▶ [Task prompt]:
Set the listing down unchanged, minus every embedded image.
+++
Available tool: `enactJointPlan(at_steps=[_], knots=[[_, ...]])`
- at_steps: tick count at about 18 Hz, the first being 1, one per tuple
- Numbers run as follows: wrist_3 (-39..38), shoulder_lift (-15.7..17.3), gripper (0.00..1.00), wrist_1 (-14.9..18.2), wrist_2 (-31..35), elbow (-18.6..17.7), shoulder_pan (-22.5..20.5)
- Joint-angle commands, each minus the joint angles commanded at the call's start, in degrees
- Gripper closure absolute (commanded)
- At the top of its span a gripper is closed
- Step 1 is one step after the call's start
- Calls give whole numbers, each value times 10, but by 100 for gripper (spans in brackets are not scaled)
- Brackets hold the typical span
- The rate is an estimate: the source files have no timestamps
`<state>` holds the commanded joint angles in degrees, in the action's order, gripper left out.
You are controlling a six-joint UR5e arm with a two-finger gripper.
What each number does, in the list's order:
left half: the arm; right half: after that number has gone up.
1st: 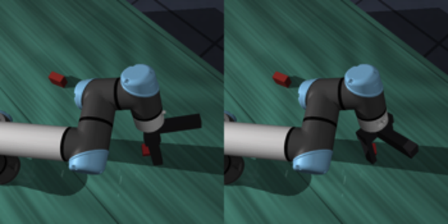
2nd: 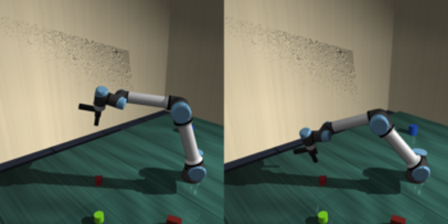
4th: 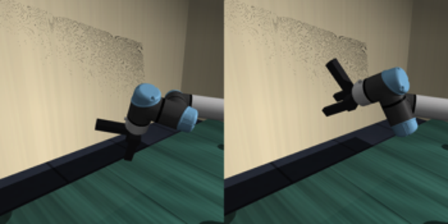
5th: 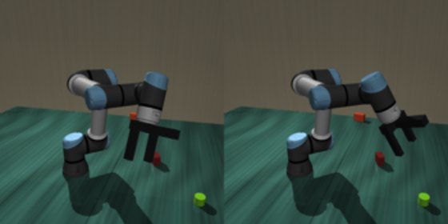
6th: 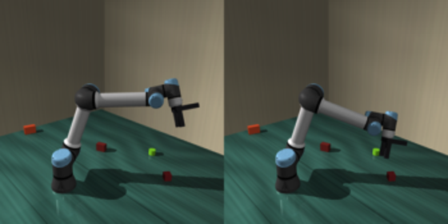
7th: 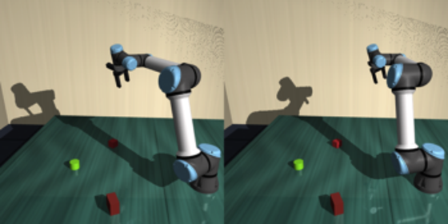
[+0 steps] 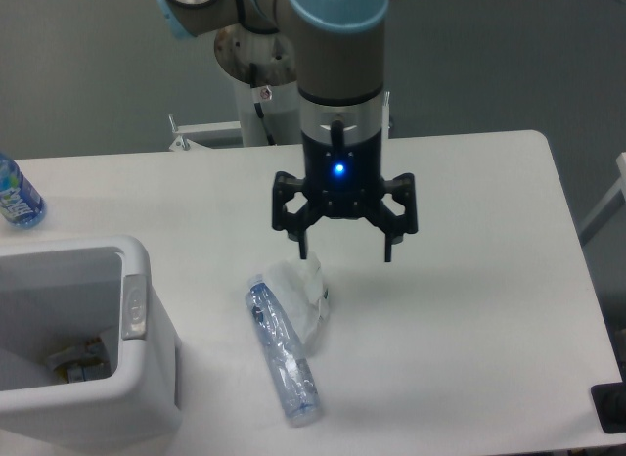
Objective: Place the trash in the trash can
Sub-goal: 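Lower the open gripper onto the white tissue beside the bottle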
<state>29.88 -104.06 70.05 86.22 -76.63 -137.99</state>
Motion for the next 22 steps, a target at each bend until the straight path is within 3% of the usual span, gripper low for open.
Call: enactJointPlan(at_steps=[7,12,15,22], knots=[[10,-3,0,-15,19,-80,4],[4,-4,0,-95,23,-188,14],[9,-7,0,-103,22,-233,16],[8,-52,3,-105,68,-270,38]])
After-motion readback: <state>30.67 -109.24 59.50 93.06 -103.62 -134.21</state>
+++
▶ [Task response]:
Available tool: `enactJointPlan(at_steps=[_], knots=[[_, ...]])`
- at_steps: tick count at about 18 Hz, the first being 1, one per tuple
- Numbers run as follows: wrist_3 (-39..38), shoulder_lift (-15.7..17.3), gripper (0.00..1.00), wrist_1 (-14.9..18.2), wrist_2 (-31..35), elbow (-18.6..17.7), shoulder_pan (-22.5..20.5)
- Joint-angle commands, each minus the joint angles commanded at the call's start, in degrees
- Gripper closure absolute (commanded)
- At the top of its span a gripper is closed
- Step 1 is one step after the call's start
- Calls give whole numbers, each value times 10, but by 100 for gripper (spans in brackets are not scaled)
- Brackets hold the typical span
- The rate is an estimate: the source files have no timestamps
`<state>` holds the commanded joint angles in degrees, in the action's order, gripper left out.
You are controlling a six-joint UR5e arm with a two-finger gripper.
What each number does, in the list's order:
left half: the arm; right half: after that number has gone up.
1st: 
2nd: 
4th: 
5th: 
6th: 
7th: 
[+0 steps] 
Objective: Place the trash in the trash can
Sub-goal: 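Lower the open gripper onto the white tissue beside the bottle
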<state>29.88 -104.06 70.05 86.22 -76.63 -137.99</state>
Motion for the next 22 steps, a target at each bend until the straight path is within 3% of the usual span, gripper low for open.
Call: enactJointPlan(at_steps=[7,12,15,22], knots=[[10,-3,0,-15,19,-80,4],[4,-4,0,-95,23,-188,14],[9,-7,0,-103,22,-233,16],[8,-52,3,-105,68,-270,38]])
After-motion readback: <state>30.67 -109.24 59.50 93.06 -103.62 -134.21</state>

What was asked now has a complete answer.